As the present policy provided to Jeff from his bank is only a health insurance policy which shall also benefit to him as long as he is working with the bank - His family is not yet covered under this medical insurance plan.

In addition, the social security benefits that Jeff's family shall get in the event of his disablement or death would be insufficient for his family.

In such a scenario, two types of plans would be suggested to Jeff: -

  • Comprehensive Medical Plan which shall cover Jeff as well as his family including his appx 2 year old child and to be born child. Such medical plans are called as floating plans. Or as Jeff is already insured by his bank, he can buy a comprehensive plan for his wife and children separately taking into consideration the affordability of the plan.
  • Term Plan for Jeff which shall provide his family monthly disbursements in the event of his death or disbalement. Such plan's cost/premiums depends on the monthly disbursements to be made to his family upon his death or disablement.

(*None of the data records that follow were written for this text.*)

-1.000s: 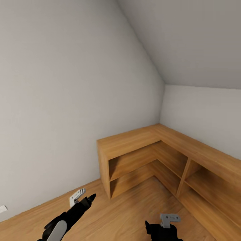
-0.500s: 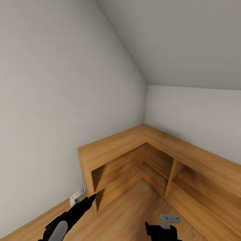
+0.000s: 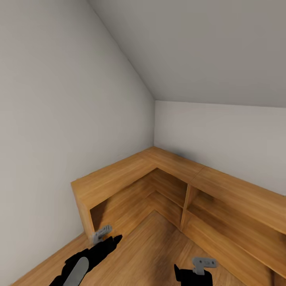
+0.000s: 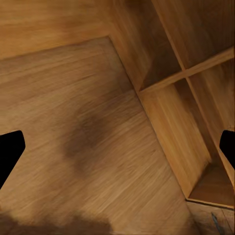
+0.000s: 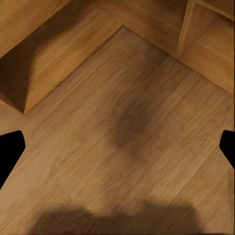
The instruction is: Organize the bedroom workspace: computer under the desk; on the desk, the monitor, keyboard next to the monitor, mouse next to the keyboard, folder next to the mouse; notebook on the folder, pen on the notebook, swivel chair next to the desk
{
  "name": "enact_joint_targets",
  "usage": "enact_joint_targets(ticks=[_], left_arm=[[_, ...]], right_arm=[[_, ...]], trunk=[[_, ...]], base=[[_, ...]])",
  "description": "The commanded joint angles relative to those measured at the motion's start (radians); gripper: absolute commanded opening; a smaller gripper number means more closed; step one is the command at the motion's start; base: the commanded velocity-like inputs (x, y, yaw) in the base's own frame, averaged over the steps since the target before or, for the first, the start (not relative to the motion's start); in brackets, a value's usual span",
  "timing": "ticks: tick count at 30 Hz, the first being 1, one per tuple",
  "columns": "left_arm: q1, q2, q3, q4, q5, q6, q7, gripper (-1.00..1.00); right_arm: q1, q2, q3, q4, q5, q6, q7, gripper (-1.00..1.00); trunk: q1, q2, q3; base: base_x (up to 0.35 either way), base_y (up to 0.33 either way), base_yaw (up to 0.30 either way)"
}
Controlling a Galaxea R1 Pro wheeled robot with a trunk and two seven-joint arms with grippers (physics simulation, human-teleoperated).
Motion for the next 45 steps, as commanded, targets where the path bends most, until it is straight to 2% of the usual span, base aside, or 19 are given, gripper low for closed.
enact_joint_targets(ticks=[1,5,10,15,19,23,27,28,29,34,45], left_arm=[[-0.010,-0.006,-0.008,0.017,0.010,0.005,0.011,1.00],[-0.044,-0.034,-0.032,0.079,0.000,0.015,0.013,1.00],[-0.083,-0.059,-0.049,0.161,-0.035,0.027,0.011,1.00],[-0.110,-0.065,-0.056,0.217,-0.051,0.026,0.009,1.00],[-0.115,-0.068,-0.059,0.230,-0.053,0.024,0.008,1.00],[-0.111,-0.070,-0.061,0.223,-0.055,0.022,0.007,1.00],[-0.094,-0.065,-0.060,0.198,-0.056,0.016,0.004,1.00],[-0.085,-0.063,-0.059,0.188,-0.056,0.012,0.004,1.00],[-0.036,-0.058,-0.056,0.134,-0.057,-0.017,0.004,1.00],[0.005,-0.055,-0.053,0.094,-0.060,-0.045,0.006,1.00],[0.019,-0.054,-0.054,0.083,-0.060,-0.055,0.010,1.00]], right_arm=[[0.000,-0.007,0.001,-0.002,-0.006,-0.001,-0.007,1.00],[0.001,-0.032,0.004,-0.002,-0.008,-0.009,-0.009,1.00],[0.015,-0.044,0.008,0.010,-0.004,-0.024,-0.018,1.00],[0.040,-0.062,0.005,0.084,-0.006,-0.071,-0.011,1.00],[0.060,-0.073,0.003,0.129,-0.006,-0.156,-0.009,1.00],[0.079,-0.089,0.003,0.146,-0.005,-0.243,-0.009,1.00],[0.090,-0.095,0.006,0.159,-0.004,-0.280,-0.009,1.00],[0.091,-0.095,0.007,0.162,-0.004,-0.285,-0.009,1.00],[0.094,-0.096,0.007,0.168,-0.005,-0.298,-0.008,1.00],[0.096,-0.105,0.006,0.172,-0.006,-0.309,-0.007,1.00],[0.097,-0.098,0.009,0.213,-0.004,-0.316,-0.006,1.00]], trunk=[[0.000,-0.001,-0.001],[0.000,-0.001,-0.001],[0.000,-0.001,-0.001],[0.000,-0.001,-0.001],[0.000,-0.001,-0.001],[0.000,-0.001,-0.001],[0.000,-0.001,-0.001],[0.000,-0.001,-0.001],[0.000,-0.001,-0.001],[0.000,-0.001,-0.001],[0.000,-0.001,-0.001]], base=[[0.002,0.000,-0.299],[0.001,0.000,-0.299],[0.000,0.000,-0.299],[0.000,0.000,-0.299],[0.000,0.000,-0.299],[0.000,0.000,-0.299],[0.000,0.000,-0.299],[0.000,0.000,-0.299],[0.000,0.000,-0.299],[0.000,0.000,-0.299],[0.000,0.064,-0.299]])
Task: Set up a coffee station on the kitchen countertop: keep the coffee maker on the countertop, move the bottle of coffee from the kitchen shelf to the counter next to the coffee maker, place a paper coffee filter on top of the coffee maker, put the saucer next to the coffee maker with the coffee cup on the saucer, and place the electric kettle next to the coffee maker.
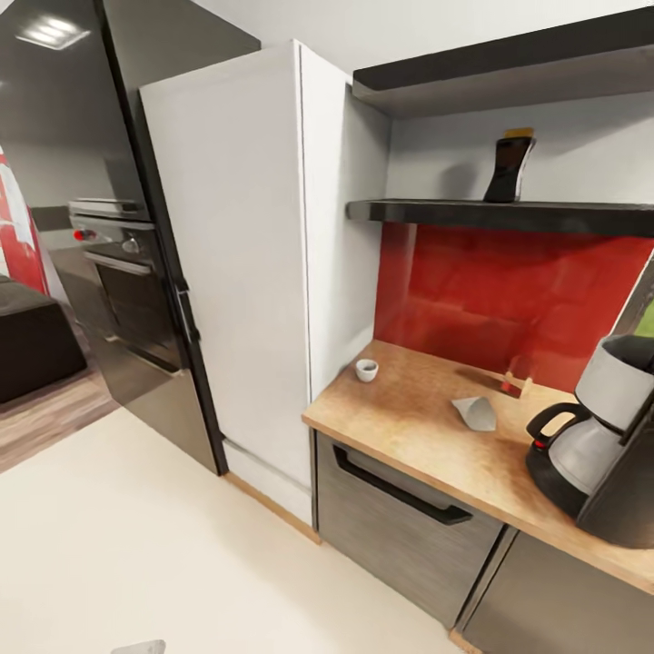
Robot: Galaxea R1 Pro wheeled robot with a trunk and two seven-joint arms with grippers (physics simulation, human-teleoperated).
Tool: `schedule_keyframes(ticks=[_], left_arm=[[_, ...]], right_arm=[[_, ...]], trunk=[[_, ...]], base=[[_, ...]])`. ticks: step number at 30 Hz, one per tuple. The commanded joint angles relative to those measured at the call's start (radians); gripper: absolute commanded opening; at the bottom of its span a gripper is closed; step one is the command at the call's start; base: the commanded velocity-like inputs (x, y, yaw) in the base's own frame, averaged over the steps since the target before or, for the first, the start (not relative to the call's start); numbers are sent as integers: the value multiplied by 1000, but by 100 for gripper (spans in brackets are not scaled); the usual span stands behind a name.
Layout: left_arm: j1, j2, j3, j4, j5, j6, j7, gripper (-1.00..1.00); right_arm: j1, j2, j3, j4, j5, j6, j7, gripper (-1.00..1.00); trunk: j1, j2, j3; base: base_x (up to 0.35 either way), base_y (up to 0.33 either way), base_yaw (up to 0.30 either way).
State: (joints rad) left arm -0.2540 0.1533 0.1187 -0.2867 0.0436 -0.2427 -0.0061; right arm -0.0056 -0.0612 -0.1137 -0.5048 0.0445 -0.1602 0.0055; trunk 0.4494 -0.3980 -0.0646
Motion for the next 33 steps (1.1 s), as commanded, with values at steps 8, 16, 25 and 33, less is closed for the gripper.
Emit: schedule_keyframes(ticks=[8, 16, 25, 33], left_arm=[[-1, -1, -2, 2, 2, 0, -4, 100], [-1, -2, -2, 3, 2, 9, -5, 100], [-1, -1, -3, 16, 2, 8, -5, 100], [-1, 5, -3, 35, 1, 7, -5, 100]], right_arm=[[-1, -6, -4, 35, 8, 1, -3, 100], [-1, -23, -4, 320, 6, 6, -7, 100], [-1, -20, -13, 423, -22, 7, -4, 100], [-1, -18, -12, 389, -220, 8, -8, 100]], trunk=[[1, -2, -2], [1, -2, -2], [1, -2, -2], [1, -2, -2]], base=[[0, 0, -275], [0, 0, -274], [0, 0, -274], [-115, 68, -192]])
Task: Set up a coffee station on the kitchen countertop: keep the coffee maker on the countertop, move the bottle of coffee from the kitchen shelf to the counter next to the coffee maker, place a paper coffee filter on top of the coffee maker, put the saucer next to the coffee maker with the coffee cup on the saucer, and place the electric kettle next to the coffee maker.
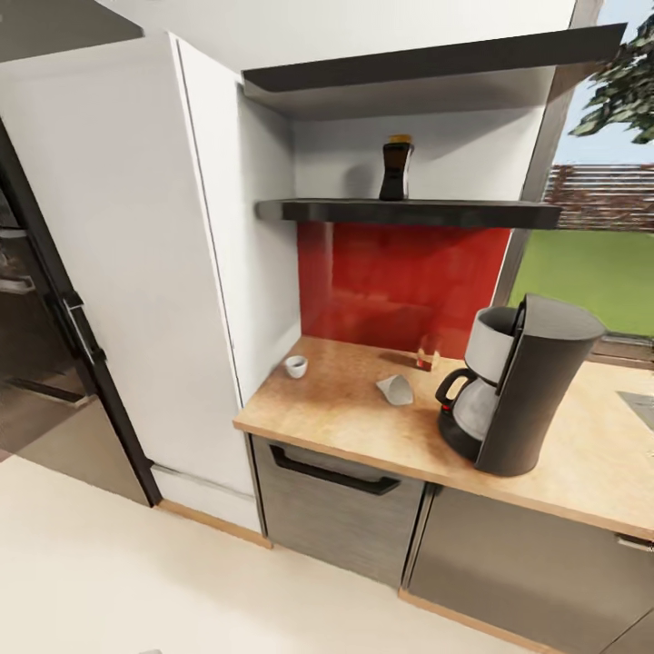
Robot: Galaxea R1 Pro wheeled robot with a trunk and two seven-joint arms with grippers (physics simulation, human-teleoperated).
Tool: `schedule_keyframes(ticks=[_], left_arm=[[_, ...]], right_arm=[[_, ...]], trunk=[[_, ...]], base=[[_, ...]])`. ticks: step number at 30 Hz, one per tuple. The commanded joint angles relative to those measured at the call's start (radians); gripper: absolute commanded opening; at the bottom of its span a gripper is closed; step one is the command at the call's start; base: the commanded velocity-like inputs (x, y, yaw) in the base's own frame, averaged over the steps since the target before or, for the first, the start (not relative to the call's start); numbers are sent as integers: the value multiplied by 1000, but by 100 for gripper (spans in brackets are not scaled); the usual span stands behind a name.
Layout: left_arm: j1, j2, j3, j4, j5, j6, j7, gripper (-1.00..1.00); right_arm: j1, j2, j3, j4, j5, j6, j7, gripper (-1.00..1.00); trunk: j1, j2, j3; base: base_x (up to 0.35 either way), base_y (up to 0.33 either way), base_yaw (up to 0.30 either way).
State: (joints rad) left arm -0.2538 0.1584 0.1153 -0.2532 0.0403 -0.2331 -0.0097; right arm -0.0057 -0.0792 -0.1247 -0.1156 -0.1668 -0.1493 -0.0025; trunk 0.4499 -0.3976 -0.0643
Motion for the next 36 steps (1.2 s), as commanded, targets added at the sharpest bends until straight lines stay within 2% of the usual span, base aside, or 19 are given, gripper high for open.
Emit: schedule_keyframes(ticks=[1, 7, 21, 22, 25, 29, 36], left_arm=[[-1, 1, 2, 1, 5, -3, -1, 100], [-1, 4, 5, 2, 5, -3, 3, 100], [-21, 0, -3, -29, -11, -6, -2, 100], [-75, -7, -4, -144, -10, 3, -21, 100], [-115, -9, -3, -205, -10, 9, -44, 100], [-173, -17, -3, -244, -10, 84, -85, 100], [-278, -33, -6, -317, -12, 287, -195, 100]], right_arm=[[0, 1, -1, -4, -19, -3, 0, 100], [0, 5, 3, -15, -33, -3, 7, 100], [0, 6, 4, -39, -36, -3, 4, 100], [0, 6, 4, -38, -36, -4, 6, 100], [0, 6, 4, -38, -36, -5, 6, 100], [0, 6, 3, -38, -36, -5, 6, 100], [0, 6, 1, -37, -36, -6, 6, 100]], trunk=[[0, -2, -2], [0, -2, -2], [0, -2, -2], [0, -2, -2], [0, -2, -2], [0, -2, -2], [0, -2, -2]], base=[[-266, 188, -51], [-169, 135, -15], [-7, 6, -1], [0, 0, 0], [0, 0, 0], [0, 0, 0], [0, 0, -62]])
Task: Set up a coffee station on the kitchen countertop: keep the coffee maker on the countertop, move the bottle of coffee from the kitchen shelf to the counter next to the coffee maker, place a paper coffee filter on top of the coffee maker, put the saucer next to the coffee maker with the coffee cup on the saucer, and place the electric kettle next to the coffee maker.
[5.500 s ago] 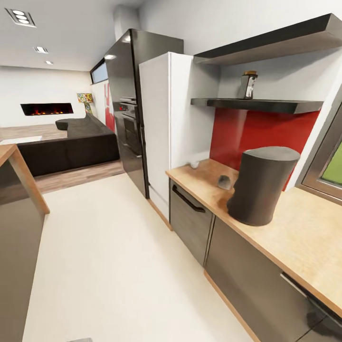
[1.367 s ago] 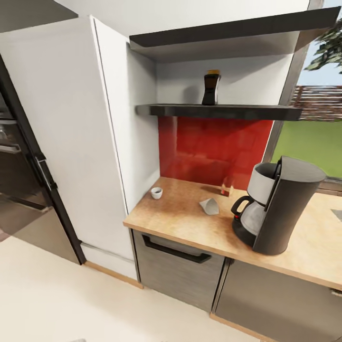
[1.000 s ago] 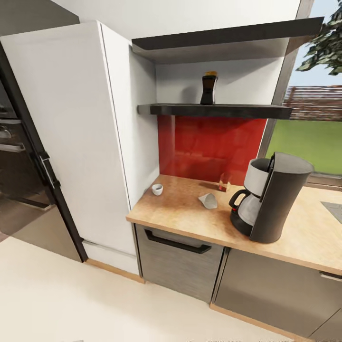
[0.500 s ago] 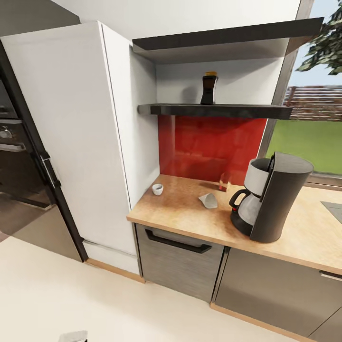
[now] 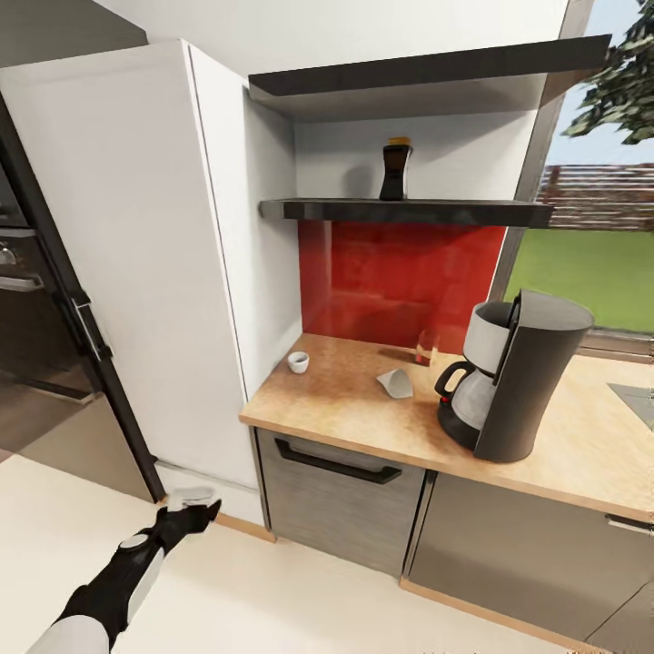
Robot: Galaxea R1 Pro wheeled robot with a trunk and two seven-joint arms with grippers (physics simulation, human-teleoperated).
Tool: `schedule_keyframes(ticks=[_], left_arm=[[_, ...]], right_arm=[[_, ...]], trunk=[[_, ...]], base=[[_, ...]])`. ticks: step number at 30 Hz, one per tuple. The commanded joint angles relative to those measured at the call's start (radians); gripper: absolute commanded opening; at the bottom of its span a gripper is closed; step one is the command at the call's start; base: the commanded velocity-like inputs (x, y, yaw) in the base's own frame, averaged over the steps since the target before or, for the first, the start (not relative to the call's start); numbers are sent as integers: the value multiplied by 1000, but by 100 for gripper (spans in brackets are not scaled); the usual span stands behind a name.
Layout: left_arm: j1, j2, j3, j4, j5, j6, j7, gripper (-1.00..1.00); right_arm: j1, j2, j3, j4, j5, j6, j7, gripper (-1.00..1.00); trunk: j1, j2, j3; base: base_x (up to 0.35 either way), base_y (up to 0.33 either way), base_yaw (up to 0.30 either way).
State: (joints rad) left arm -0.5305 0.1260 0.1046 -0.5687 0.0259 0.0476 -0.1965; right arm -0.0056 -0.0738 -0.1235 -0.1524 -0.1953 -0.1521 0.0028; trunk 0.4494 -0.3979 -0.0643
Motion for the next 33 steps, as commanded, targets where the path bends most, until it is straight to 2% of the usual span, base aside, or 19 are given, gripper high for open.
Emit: schedule_keyframes(ticks=[1, 4, 6, 9, 12, 14, 16, 18, 19, 20, 22, 27, 33], left_arm=[[-12, -1, 5, -8, 2, 23, -17, 100], [-62, -6, -2, -34, 1, 107, -48, 100], [-82, -9, -12, -41, 1, 138, -54, 100], [-128, -12, -62, -51, 1, 202, -63, 100], [-158, -14, -112, -53, 2, 232, -65, 100], [-174, -21, -142, -54, 3, 246, -65, 100], [-189, -42, -162, -55, 2, 255, -64, 100], [-199, -56, -169, -55, 1, 260, -63, 100], [-247, -73, -175, -56, 2, 324, -64, 100], [-259, -75, -176, -56, 2, 344, -64, 100], [-276, -77, -176, -57, 2, 364, -64, 100], [-373, -80, -175, -57, 11, 440, -64, 100], [-393, -75, -175, -57, 9, 449, -63, 100]], right_arm=[[-1, 0, 0, 0, -8, -3, 0, 100], [-1, 0, -1, 0, -7, -3, 0, 100], [-1, 0, -1, 1, -7, -3, 0, 100], [-1, 0, -1, 2, -7, -3, 0, 100], [-1, 0, -1, 2, -7, -3, 0, 100], [-1, 0, -1, 2, -7, -3, 0, 100], [-1, 0, -1, 2, -7, -3, 0, 100], [-1, 0, -1, 2, -7, -3, 1, 100], [-1, 0, -1, 2, -7, -3, 1, 100], [-1, 0, 0, 3, -7, -3, 2, 100], [-1, 0, 0, 3, -7, -3, 2, 100], [-1, 0, 0, 4, -7, -4, 2, 100], [-1, -1, 0, 4, -7, -4, 2, 100]], trunk=[[1, -2, -2], [1, -2, -2], [1, -2, -2], [1, -2, -2], [1, -2, -2], [1, -2, -2], [1, -2, -2], [1, -2, -2], [1, -2, -2], [1, -2, -2], [1, -2, -2], [1, -2, -2], [1, -2, -2]], base=[[0, 0, -189], [0, 0, -227], [0, 0, -247], [0, 0, -257], [0, 0, -261], [0, 0, -263], [0, 0, -264], [0, 0, -264], [0, 0, -264], [0, 0, -264], [0, 0, -264], [0, 0, -264], [0, 0, -264]])
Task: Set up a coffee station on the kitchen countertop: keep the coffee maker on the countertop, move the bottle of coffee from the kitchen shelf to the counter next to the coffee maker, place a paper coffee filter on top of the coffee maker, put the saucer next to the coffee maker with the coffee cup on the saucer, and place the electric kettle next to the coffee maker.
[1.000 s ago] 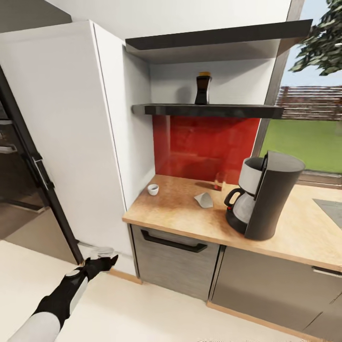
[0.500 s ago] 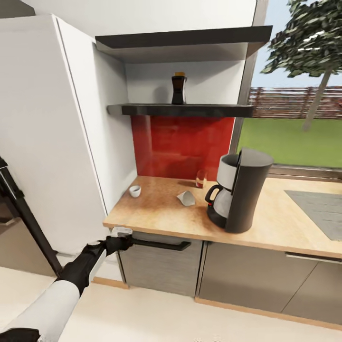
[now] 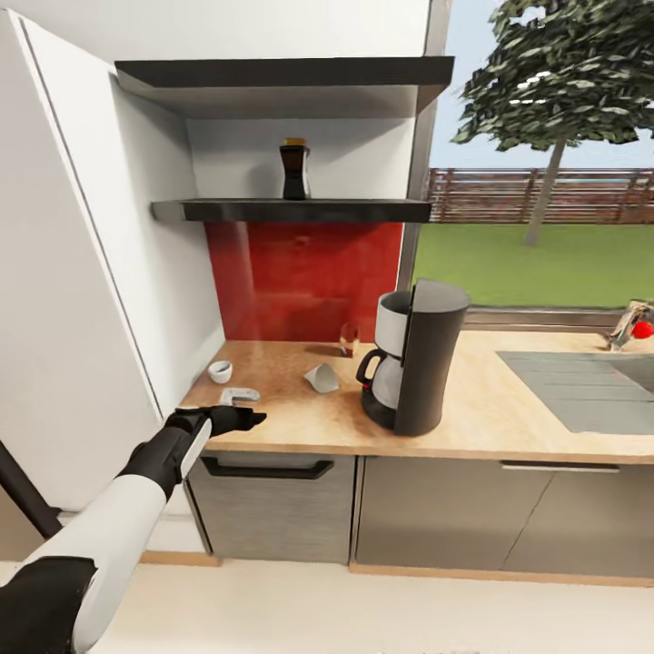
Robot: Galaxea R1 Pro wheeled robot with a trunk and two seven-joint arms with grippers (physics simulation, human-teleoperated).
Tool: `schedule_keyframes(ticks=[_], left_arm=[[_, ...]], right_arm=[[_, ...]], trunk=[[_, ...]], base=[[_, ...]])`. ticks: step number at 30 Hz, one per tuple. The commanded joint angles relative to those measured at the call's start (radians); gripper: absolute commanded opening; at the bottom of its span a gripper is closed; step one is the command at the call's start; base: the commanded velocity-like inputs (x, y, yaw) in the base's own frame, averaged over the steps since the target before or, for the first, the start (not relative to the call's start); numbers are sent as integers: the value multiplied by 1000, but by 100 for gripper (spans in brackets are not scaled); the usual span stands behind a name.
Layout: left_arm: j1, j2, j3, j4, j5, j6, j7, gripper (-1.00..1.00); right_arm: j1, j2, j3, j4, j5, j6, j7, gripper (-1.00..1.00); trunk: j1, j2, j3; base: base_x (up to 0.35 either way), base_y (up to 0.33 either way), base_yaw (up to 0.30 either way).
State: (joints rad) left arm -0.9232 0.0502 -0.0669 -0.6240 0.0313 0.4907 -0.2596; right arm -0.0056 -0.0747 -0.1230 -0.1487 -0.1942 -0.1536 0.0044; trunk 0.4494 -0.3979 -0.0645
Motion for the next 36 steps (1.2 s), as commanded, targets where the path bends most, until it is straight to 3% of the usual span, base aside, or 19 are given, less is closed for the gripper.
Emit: schedule_keyframes(ticks=[1, 10, 16, 19, 27, 36], left_arm=[[0, 3, -3, -1, 3, 5, 0, 100], [7, 9, -2, 0, -7, -4, 21, 100], [11, 2, 1, 0, -6, -16, 132, 100], [15, 2, 1, -1, -3, -57, 155, 100], [15, 5, -1, 0, -6, -94, 162, 100], [16, 13, 1, 2, -10, -95, 168, 100]], right_arm=[[-1, 0, 1, 0, -8, -3, 1, 100], [-1, -5, 2, 0, -8, -3, 2, 100], [-1, -5, 2, 0, -8, -3, 2, 100], [-1, -5, 2, 0, -7, -4, 2, 100], [-1, -5, 3, 0, -7, -4, 2, 100], [-1, -5, 12, 4, 0, -5, -3, 100]], trunk=[[1, -2, -2], [1, -2, -2], [1, -2, -2], [1, -2, -2], [1, -2, -2], [1, -2, -2]], base=[[0, 0, -264], [0, 0, -265], [0, 0, -265], [0, 0, -265], [37, 0, -265], [252, 0, -127]])
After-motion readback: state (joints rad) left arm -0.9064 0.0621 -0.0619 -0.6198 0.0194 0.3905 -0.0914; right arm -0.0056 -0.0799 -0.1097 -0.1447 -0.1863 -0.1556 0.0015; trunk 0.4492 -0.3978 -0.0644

A combination of these two plans may cost him extra for present but will secure his entire family from mishappenings that could happen and after effects thereof.

Activity 2 Question 2. As discussed in question 1 above, yes Jeff and Anne do need additional insurance for the family's long term safety. The reasons for the same is that under the present plan, only Jeff is covered for medical expenses that too until when he is working with bank. Medical emergency could arise to anyone in the family and hence expense load on the Jeff's salary would be increased. Secondly, term plan is needed because the social security benefit that shall be disbursed to his family in the event of death or disablement of Jeff before his children turns 18 shall not be sufficient.